Saturday, February 26, 2005

Perhaps I worry too much

In the neverending saga of the comprehensive exams - will it ever end? - I might have to rethink my schedule yet again. Last summer, I had hoped I would be ready to write by the end of this year. Then around Christmas I revised that to fall next year.

Now I'm scared it might be even later than next fall. I'm trying to figure out how Dwayne's schedule is going to impact mine. He was hoping for the summer externship slot, but instead got the fall one: Oct-Dec. It's out in Holyoke, which is about an hour and a half west of here. A long commute, so we're thinking he would go out Monday, come back Friday (there's an apartment available for the students).

So, you can guess why I'm wondering if fall is the best time for me to write. During the week, I'll be playing the single parent game again - not as hard as it would be with little kids, after all, I mostly need to make sure they eat (healthy) food and go to bed before midnight - but I still will be the only one around to field questions, dole out money, mediate endless arguments about who took who's shirt/shoes/keys, help with homework, give permission to go places etc.

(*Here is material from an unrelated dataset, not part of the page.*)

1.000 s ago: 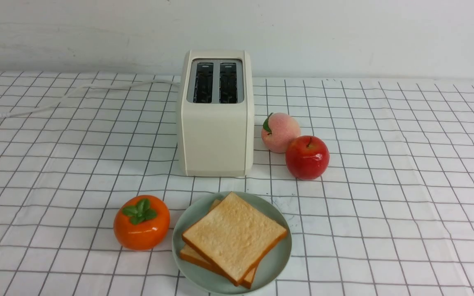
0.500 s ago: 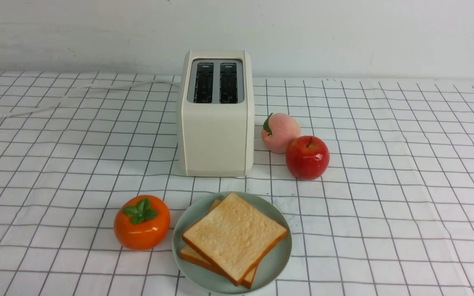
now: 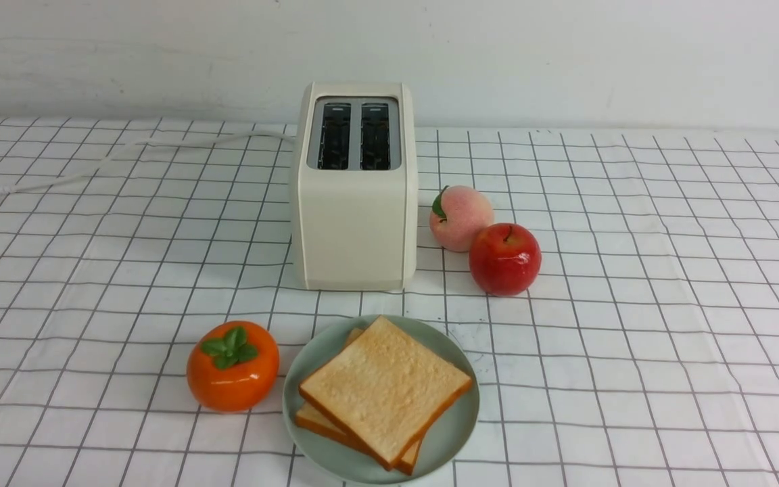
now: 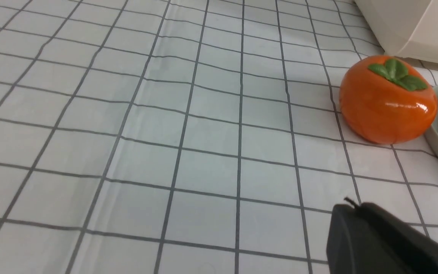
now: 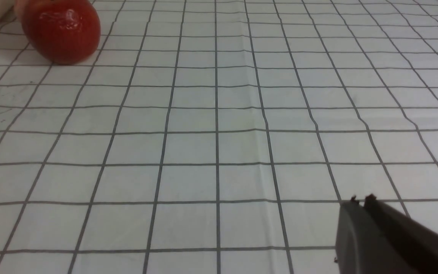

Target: Take toasted bread from bread machine on white checkered table place on plate.

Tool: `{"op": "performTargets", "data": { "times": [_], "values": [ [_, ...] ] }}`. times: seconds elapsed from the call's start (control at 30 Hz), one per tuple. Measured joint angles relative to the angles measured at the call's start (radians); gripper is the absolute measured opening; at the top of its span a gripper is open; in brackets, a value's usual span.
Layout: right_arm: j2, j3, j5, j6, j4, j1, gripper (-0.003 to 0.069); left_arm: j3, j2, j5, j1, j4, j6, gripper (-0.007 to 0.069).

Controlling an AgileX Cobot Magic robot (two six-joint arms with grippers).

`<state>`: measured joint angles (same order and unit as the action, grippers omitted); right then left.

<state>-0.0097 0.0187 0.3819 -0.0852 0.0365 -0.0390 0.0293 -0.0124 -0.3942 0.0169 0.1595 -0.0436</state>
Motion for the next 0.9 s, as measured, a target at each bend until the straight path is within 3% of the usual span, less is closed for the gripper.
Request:
{"op": "performTargets", "data": {
  "times": [0.9],
  "values": [
    [0.0,0.0,0.0,0.0,-0.001,0.0,0.0059,0.0,0.0,0.0,0.0,0.003,-0.004,-0.0013]
  ]
}}
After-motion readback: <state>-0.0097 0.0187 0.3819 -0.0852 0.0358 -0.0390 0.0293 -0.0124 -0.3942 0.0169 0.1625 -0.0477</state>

And then when Dwayne comes home on the weekend, I'll want to spend time with him, so it'll be difficult to keep to a study schedule then.

Not to mention how weird it will feel to sleep alone.

Or that I'll be vehicle-less during the week.

Or that I'll just plain miss him.

I know it's a great opportunity for him (the Holyoke clinic is trés up-to-date technologically), but I can't help but feel that writing my exams under such conditions is going to just be harder than it would be otherwise.

But maybe I just worry too much - after all, I might want to write in fall, but that doesn't mean my committee will agree with me that I'm ready by then. After all, I don't even have any reading lists approved yet... unlike SOME people!